Generalized algebraic data type

In functional programming, a generalized algebraic data type (GADT, also first-class phantom type,[1] guarded recursive datatype,[2] or equality-qualified type[3]) is a generalization of parametric algebraic data types.

Overview

In a GADT, the product constructors (called data constructors in Haskell) can provide an explicit instantiation of the ADT as the type instantiation of their return value. This allows defining functions with a more advanced type behaviour. For a data constructor of Haskell 2010, the return value has the type instantiation implied by the instantiation of the ADT parameters at the constructor's application.

-- A parametric ADT that is not a GADT
data List a = Nil | Cons a (List a)

integers = Cons 12 (Cons 107 Nil)       -- the type of integers is List Int
strings = Cons "boat" (Cons "dock" Nil) -- the type of strings is List String

-- A GADT
data Expr a where
    EBool  :: Bool     -> Expr Bool
    EInt   :: Int      -> Expr Int
    EEqual :: Expr Int -> Expr Int  -> Expr Bool

eval :: Expr a -> a

eval e = case e of
    EBool a    -> a
    EInt a     -> a
    EEqual a b -> (eval a) == (eval b)

expr1 = EEqual (EInt 2) (EInt 3)        -- the type of expr1 is Expr Bool
ret = eval expr1                        -- ret is False

They are currently implemented in the GHC compiler as a non-standard extension, used by, among others, Pugs and Darcs. OCaml supports GADT natively since version 4.00.[4]

The GHC implementation provides support for existentially quantified type parameters and for local constraints.

History

An early version of generalized algebraic data types were described by Augustsson & Petersson (1994) and based on pattern matching in ALF.

Generalized algebraic data types were introduced independently by Cheney & Hinze (2003) and prior by Xi, Chen & Chen (2003) as extensions to ML's and Haskell's algebraic data types.[5] Both are essentially equivalent to each other. They are similar to the inductive families of data types (or inductive datatypes) found in Coq's Calculus of Inductive Constructions and other dependently typed languages, modulo the dependent types and except that the latter have an additional positivity restriction which is not enforced in GADTs.[6]

Sulzmann, Wazny & Stuckey (2006) introduced extended algebraic data types which combine GADTs together with the existential data types and type class constraints introduced by Perry (1991), Läufer & Odersky (1994) and Läufer (1996).
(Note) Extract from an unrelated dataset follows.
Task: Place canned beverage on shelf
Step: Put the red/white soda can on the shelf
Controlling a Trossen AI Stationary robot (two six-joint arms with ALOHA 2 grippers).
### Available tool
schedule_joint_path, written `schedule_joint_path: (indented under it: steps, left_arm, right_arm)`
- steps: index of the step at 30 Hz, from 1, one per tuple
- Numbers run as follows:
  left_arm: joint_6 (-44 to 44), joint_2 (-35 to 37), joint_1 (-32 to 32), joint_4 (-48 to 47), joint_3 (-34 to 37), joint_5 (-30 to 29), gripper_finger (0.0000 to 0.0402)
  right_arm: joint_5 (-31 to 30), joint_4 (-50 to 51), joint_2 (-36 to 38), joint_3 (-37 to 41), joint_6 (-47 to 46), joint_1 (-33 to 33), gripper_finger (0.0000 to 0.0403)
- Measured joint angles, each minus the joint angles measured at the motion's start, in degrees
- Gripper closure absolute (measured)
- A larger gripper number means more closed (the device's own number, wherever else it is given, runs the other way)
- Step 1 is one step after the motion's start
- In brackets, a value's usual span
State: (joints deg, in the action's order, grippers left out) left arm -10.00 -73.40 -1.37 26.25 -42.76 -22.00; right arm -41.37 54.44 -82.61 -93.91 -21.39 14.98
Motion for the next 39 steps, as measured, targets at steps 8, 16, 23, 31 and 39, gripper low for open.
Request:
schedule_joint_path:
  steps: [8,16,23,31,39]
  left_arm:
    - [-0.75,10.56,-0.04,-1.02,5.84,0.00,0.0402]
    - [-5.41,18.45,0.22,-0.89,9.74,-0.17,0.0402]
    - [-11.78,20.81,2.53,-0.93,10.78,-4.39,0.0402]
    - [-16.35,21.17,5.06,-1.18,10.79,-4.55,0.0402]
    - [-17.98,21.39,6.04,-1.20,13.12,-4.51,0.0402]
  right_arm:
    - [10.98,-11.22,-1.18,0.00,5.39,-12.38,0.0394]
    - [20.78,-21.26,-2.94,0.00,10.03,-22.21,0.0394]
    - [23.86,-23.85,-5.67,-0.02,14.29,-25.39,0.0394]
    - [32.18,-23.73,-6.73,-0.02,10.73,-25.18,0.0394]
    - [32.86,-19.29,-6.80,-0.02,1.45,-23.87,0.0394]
Type inference in the absence of any programmer supplied type annotations is undecidable[7] and functions defined over GADTs do not admit principal types in general.[8] Type reconstruction requires several design trade-offs and is an area of active research (Peyton Jones, Washburn & Weirich 2004; Peyton Jones et al. 2006; Pottier & Régis-Gianas 2006; Sulzmann, Schrijvers & Stuckey 2006; Simonet & Pottier 2007; Schrijvers et al. 2009; Lin & Sheard 2010a; Lin & Sheard 2010b; Vytiniotis, Peyton Jones & Schrijvers 2010; Vytiniotis et al. 2011).

Applications

Applications of GADTs include generic programming, modelling programming languages (higher-order abstract syntax), maintaining invariants in data structures, expressing constraints in embedded domain-specific languages, and modelling objects.[9]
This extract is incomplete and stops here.